# Another one. RIP



## raynipper (Aug 4, 2008)

Andrew Sachs, Actor Famous For Playing Manuel In Fawlty Towers, Dies Aged 86.

I thought he was great and he did much more than Manuel. Lots of other parts and voice-overs.

Ray.


----------



## Penquin (Oct 15, 2007)

One of the few people who have been in both Coronation Street and East Enders.

Brilliant sense of humour, his role as Manuel made him and his phrases a household name.......

This has not been a good year......

RIP

Dave


----------



## erneboy (Feb 8, 2007)

¿Que?

A great actor.


----------



## aldra (Jul 2, 2009)

86 ain't bad

I'd recon it's a good innings 

It gives me 13 yrs

That will do me

Especially if Albert was looking at another 13 yrs 

Sandra


----------



## patp (Apr 30, 2007)

The Faulty Towers episode they showed last night, as a tribute, was not the one I would have chosen. He was, as usual, brilliant but missing from most of the scenes. There were better episodes that showed his talent. 


A sad loss.


----------



## caulkhead (Jul 25, 2007)

patp said:


> The Faulty Towers episode they showed last night, as a tribute, was not the one I would have chosen. He was, as usual, brilliant but missing from most of the scenes. There were better episodes that showed his talent.
> 
> A sad loss.


Which one did they show?
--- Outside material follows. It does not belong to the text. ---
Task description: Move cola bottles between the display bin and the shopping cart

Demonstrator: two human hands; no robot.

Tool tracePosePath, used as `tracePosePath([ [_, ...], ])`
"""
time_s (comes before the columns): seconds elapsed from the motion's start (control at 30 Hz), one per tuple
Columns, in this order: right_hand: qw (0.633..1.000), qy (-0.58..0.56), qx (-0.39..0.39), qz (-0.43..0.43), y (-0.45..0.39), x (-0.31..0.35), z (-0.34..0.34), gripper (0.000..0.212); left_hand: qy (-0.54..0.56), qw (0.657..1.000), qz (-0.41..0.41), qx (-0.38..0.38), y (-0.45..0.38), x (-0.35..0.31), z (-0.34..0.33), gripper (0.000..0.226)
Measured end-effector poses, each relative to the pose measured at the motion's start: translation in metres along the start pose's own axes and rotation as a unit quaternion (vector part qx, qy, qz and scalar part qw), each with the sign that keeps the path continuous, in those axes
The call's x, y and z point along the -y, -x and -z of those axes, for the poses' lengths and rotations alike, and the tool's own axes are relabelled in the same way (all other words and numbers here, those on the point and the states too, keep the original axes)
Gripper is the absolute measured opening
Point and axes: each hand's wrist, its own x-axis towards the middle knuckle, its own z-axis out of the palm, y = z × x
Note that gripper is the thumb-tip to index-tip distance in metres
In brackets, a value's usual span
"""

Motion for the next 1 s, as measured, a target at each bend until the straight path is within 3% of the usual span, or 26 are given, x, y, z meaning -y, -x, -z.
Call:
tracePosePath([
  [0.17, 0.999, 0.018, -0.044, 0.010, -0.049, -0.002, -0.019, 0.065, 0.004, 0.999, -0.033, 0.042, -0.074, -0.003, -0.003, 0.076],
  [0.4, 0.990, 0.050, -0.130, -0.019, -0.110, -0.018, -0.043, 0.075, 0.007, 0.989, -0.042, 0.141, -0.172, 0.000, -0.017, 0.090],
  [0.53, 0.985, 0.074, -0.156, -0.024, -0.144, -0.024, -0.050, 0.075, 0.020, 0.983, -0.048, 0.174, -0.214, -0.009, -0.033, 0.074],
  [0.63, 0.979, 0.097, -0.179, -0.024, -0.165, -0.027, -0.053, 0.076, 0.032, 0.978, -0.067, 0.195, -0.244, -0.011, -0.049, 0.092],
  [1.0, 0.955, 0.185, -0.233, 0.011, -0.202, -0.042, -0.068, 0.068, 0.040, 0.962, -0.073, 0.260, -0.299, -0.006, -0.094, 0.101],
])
If I had to choose I would probably pick the The Builders or maybe The Kipper and the Corpse:grin2:

Strange to think that he is best known for the part of Manuel and yet if you added up all his lines from the 12episodes it probably wouldn't amount to more than a few minutes. His death was discussed on Jeremy Vines show yesterday and I felt that it was unnecessary and regrettable that they brought up the Ross/Brand incident!


----------



## GEMMY (Jun 19, 2006)

caulkhead said:


> I felt that it was unnecessary and regrettable that they brought up the Ross/Brand incident!


I thought it necessary, it showed what a pair of barsteward pratts that pair are :serious:

tony


----------